ROMANTIC DRAMA; 2hr 1min (Japanese with subtitles)
STARRING: Kotone Furukawa, Katsuki Mori, Fusako Urabe
Familiar strangers: from left, Urabe and Kawai
In another fine-boned anatomy of feelings, Drive My Car writer-director Ryusuke Hamaguchi explores the sometime randomness of connection through a thematically linked trilogy of short stories. In “Episode 1: Magic (or Something Less Assuring)”, Meiko (Furukawa) is honest to a fault yet can’t bring herself to reveal to her bf, Gumi (Hyunri), that the new man with whom Gumi is so taken is Meiko’s ex-boyfriend (Ayumu Nakajima as Kazu). She keeps her own counsel in the car ride the two women share after a fashion shoot, saving her tangled reaction for Kazu in a barbed confrontation. “All I can do is hurt the one I love,” she concedes at last, seemingly confirming the impossible equation of them as a couple — or is she?

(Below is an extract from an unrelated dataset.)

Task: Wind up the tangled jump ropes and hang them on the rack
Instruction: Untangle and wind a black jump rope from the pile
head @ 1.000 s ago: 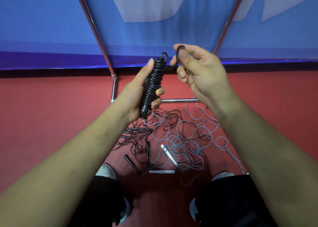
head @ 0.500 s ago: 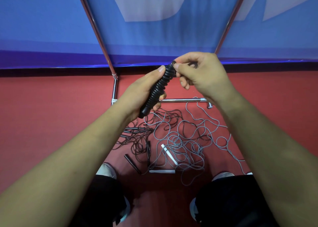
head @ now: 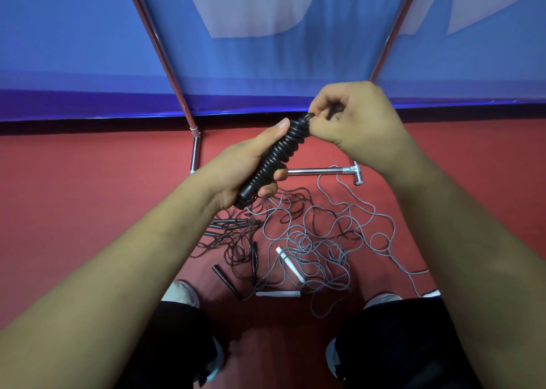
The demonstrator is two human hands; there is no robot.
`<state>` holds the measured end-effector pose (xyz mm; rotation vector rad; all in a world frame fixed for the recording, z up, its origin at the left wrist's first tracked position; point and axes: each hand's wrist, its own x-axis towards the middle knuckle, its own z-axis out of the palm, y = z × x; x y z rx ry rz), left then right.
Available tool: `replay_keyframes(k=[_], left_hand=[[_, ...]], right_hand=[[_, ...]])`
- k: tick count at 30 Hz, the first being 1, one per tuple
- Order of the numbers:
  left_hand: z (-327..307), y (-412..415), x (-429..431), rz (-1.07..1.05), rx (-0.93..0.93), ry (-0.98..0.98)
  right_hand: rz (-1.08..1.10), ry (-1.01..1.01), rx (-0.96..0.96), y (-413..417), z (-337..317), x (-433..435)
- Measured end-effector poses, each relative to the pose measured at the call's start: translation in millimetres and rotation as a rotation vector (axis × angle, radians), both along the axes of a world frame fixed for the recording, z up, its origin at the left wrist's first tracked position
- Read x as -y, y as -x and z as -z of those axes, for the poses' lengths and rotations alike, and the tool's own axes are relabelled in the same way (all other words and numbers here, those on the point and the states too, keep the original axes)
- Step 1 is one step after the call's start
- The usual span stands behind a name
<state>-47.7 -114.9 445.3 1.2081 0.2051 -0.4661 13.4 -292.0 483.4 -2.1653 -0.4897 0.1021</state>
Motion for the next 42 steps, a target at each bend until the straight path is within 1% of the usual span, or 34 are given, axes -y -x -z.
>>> replay_keyframes(k=[3,5,6,7,9,10,12,15,18,23,28,30,34,37,39,42], left_hand=[[1.3,0.2,1.3,-0.015,0.018,0.009],[1.7,1.7,2.2,-0.038,0.033,0.046],[1.9,2.8,1.9,-0.055,0.028,0.066],[2.8,3.1,1.0,-0.073,0.015,0.083],[3.4,3.2,-0.7,-0.099,-0.022,0.104],[3.0,3.1,-0.7,-0.108,-0.035,0.112],[3.0,1.9,0.7,-0.130,-0.030,0.128],[2.9,1.0,4.1,-0.149,0.000,0.142],[4.2,0.9,4.4,-0.164,0.019,0.155],[2.7,1.4,4.8,-0.155,0.054,0.195],[5.3,1.1,4.5,-0.185,0.143,0.192],[8.0,0.8,4.1,-0.214,0.162,0.182],[9.0,1.1,2.4,-0.239,0.196,0.092],[8.6,1.4,-1.3,-0.236,0.273,-0.068],[7.5,2.9,-1.0,-0.225,0.307,-0.129],[7.0,6.2,1.2,-0.202,0.326,-0.148]], right_hand=[[0.016,0.021,0.100,3.7,1.5,-4.3],[0.053,-0.047,0.060,4.5,3.8,-8.4],[0.063,-0.151,-0.021,4.5,4.7,-10.2],[0.067,-0.316,-0.144,4.9,5.5,-11.9],[0.053,-0.735,-0.418,8.0,5.7,-16.0],[0.040,-0.893,-0.484,9.2,6.2,-18.5],[0.034,-1.033,-0.485,9.0,9.1,-23.4],[0.045,-1.111,-0.499,6.1,11.7,-25.5],[0.032,-1.109,-0.538,5.6,11.4,-24.2],[-0.017,-1.036,-0.474,6.9,11.5,-22.1],[-0.010,-0.974,-0.469,6.5,8.4,-17.6],[-0.001,-0.903,-0.467,5.7,7.4,-17.5],[0.002,-0.718,-0.443,0.9,8.6,-13.9],[0.017,-0.565,-0.427,-2.6,5.8,-8.4],[0.021,-0.456,-0.451,-5.5,3.2,-4.1],[0.005,-0.436,-0.530,-9.2,1.8,0.7]])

The currents of entanglement are equally slippery in “Episode 2, Door Wide Open”, when married college student Nao (Mori) attempts seduction as blackmail by reading an erotic section of a novel aloud to the professor (Kiyohiko Shibukawa as Segawa) who wrote it. Her motive is to hold on to the illicit sex that she enjoys with a student (Shouma Kai) whom Segawa is failing, and who put Nao up to the con. Although the cagey professor insists on leaving his office door open so as not to compromise the very rep that Nao is attempting to mess with, the sword of karma will swoop on them both.
The karmic outcome is kinder in the stranger-than coupling of “Episode 3: Once Again”, although the post-2019 world in which it takes place is emphatically not, having been swept by a computer virus that has sent it offline. For Natsuko (Urabe), isolation is nothing new: at her 20-year high-school reunion she barely remembers a soul and so is thrilled to recognise a beloved one-time classmate (Aoba Kawai) at a train station. In fact she is mistaken, but in a final study of revelation through conversation, as the two let down their guard, they share liberating confidences they’ve never voiced before.
Each of these encounters is its own snow globe: the people in them will never cross paths. Like the indelible characters in Drive My Car, what links them is a slow burn of self-discovery that will open their eyes to fundamental truths and unbalance the bedrock of their lives.